* **PROBLEM TO SOLVE**:
Copy the data that appears below exactly. Drop the pictures.
== Segment start ==
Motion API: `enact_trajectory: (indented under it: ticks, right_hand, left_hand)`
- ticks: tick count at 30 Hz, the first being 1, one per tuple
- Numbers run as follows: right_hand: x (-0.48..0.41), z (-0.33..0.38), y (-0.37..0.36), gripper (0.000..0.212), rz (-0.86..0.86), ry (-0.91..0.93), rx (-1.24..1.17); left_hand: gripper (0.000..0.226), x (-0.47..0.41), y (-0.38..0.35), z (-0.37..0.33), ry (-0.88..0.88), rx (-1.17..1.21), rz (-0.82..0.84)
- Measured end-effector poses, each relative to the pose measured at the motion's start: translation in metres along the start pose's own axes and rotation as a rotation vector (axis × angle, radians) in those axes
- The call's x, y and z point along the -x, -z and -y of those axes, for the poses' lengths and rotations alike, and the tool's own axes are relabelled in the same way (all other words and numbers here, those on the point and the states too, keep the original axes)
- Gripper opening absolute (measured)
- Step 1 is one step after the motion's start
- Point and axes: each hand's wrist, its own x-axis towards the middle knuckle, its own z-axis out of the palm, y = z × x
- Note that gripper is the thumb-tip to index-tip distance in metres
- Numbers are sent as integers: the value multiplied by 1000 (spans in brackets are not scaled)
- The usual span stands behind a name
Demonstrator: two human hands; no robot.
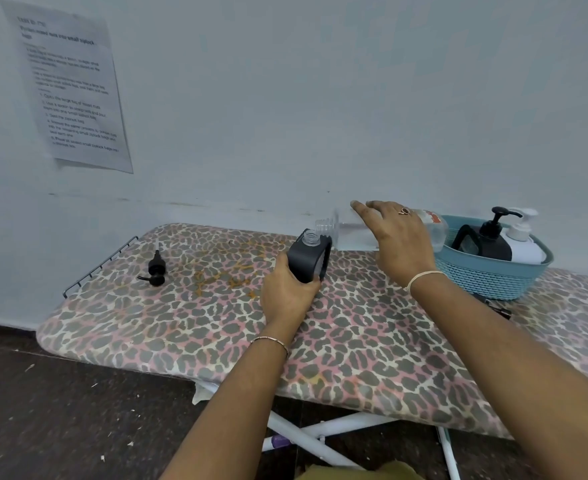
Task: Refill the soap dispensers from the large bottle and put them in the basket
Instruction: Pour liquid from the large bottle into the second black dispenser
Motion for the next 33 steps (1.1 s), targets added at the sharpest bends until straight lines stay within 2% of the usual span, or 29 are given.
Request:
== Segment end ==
* **TASK RESPONSE**:
Motion API: `enact_trajectory: (indented under it: ticks, right_hand, left_hand)`
- ticks: tick count at 30 Hz, the first being 1, one per tuple
- Numbers run as follows: right_hand: x (-0.48..0.41), z (-0.33..0.38), y (-0.37..0.36), gripper (0.000..0.212), rz (-0.86..0.86), ry (-0.91..0.93), rx (-1.24..1.17); left_hand: gripper (0.000..0.226), x (-0.47..0.41), y (-0.38..0.35), z (-0.37..0.33), ry (-0.88..0.88), rx (-1.17..1.21), rz (-0.82..0.84)
- Measured end-effector poses, each relative to the pose measured at the motion's start: translation in metres along the start pose's own axes and rotation as a rotation vector (axis × angle, radians) in those axes
- The call's x, y and z point along the -x, -z and -y of those axes, for the poses' lengths and rotations alike, and the tool's own axes are relabelled in the same way (all other words and numbers here, those on the point and the states too, keep the original axes)
- Gripper opening absolute (measured)
- Step 1 is one step after the motion's start
- Point and axes: each hand's wrist, its own x-axis towards the middle knuckle, its own z-axis out of the palm, y = z × x
- Note that gripper is the thumb-tip to index-tip distance in metres
- Numbers are sent as integers: the value multiplied by 1000 (spans in brackets are not scaled)
- The usual span stands behind a name
Demonstrator: two human hands; no robot.
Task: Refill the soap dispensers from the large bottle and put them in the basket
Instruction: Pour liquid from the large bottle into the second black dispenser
Motion for the next 33 steps (1.1 s), targets added at the sharpest bends until straight lines stay within 2% of the usual span, or 29 are given.
Request:

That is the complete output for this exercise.